Precisamente por esa vocación por el bajo perfil, cada vez que Viru decidió expresarse públicamente sus palabras adquirieron un valor especial para los fanáticos. Una de esas excepciones ocurrió cuando compartió un mensaje en redes sociales que rápidamente se volvió viral.
“Nos conocimos promediando el verano del año ’81. Años después, cuando escuché por primera vez Me quedo contigo, por Los Chunguitos, encontré las palabras que describían mi amor. Hoy, 40 años después, lo siguen haciendo”.

La publicación conmovió profundamente a los seguidores del Indio. No solo porque revelaba detalles de una historia prácticamente desconocida, sino porque mostraba algo que durante años había permanecido oculto detrás del personaje: la dimensión humana de un vínculo construido sobre la lealtad, el tiempo y la compañía mutua.
Aquellas palabras funcionaron como una ventana excepcional hacia la intimidad de una pareja que hizo de la discreción una forma de vida. En una carrera atravesada por el misterio, los simbolismos y las interpretaciones infinitas de sus letras, ese breve mensaje aparecía como una de las confesiones más genuinas relacionadas con el universo personal del artista.

Fue ídolo, poeta urbano, referente generacional y protagonista de algunas de las convocatorias más multitudinarias de la historia del rock nacional. Pero detrás de ese mito existió siempre una historia mucho más sencilla y profundamente conmovedora: la de dos personas que eligieron caminar juntas durante toda una vida.

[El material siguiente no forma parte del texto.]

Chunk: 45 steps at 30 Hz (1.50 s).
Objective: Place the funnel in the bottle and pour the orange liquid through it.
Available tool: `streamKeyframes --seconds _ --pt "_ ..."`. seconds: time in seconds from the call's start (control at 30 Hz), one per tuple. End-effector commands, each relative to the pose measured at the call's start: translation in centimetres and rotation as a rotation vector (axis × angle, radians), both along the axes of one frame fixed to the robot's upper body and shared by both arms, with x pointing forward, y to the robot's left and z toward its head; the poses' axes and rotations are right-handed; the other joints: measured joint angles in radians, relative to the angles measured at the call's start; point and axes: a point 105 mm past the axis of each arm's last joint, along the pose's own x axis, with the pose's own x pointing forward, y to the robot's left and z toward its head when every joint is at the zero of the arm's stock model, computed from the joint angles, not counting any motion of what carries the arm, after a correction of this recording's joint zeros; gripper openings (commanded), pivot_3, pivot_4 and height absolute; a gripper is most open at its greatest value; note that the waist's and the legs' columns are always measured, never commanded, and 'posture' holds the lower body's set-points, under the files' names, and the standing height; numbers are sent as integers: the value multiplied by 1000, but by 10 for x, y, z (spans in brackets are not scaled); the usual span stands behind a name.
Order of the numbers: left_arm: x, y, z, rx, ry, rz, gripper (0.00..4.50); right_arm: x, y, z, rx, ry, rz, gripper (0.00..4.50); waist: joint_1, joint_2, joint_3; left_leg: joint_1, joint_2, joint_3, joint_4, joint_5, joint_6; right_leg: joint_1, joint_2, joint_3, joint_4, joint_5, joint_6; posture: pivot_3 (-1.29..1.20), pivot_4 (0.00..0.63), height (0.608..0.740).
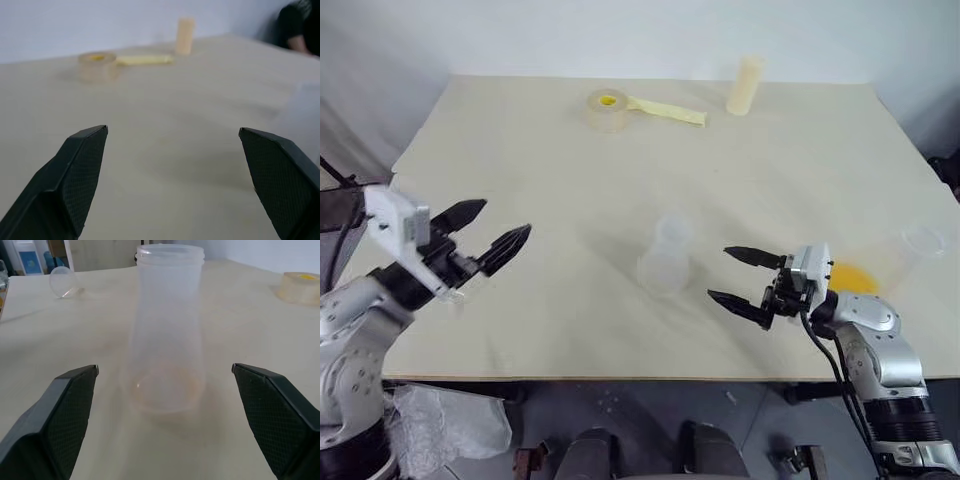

Hoy, cuando la muerte del músico vuelve a poner el foco sobre su recorrido personal, el nombre de Viru reaparece inevitablemente entre quienes intentan reconstruir la historia del hombre detrás de la leyenda. La mujer que estuvo presente desde los comienzos, cuando todo era incertidumbre; la que acompañó el crecimiento de un fenómeno irrepetible; la que compartió la vida familiar y también los años más difíciles de la enfermedad.
Una compañera silenciosa, alejada de los reflectores, que nunca necesitó ocupar el centro de la escena para convertirse en una figura fundamental. Quizás por eso, entre tantas canciones, estadios colmados y páginas inolvidables de la historia del rock argentino, la historia de amor entre el Indio y Viru termina revelando algo esencial: detrás de uno de los artistas más influyentes del país hubo siempre una mujer que eligió quedarse. Y quedarse, durante más de cuarenta años, fue su forma más poderosa de amar.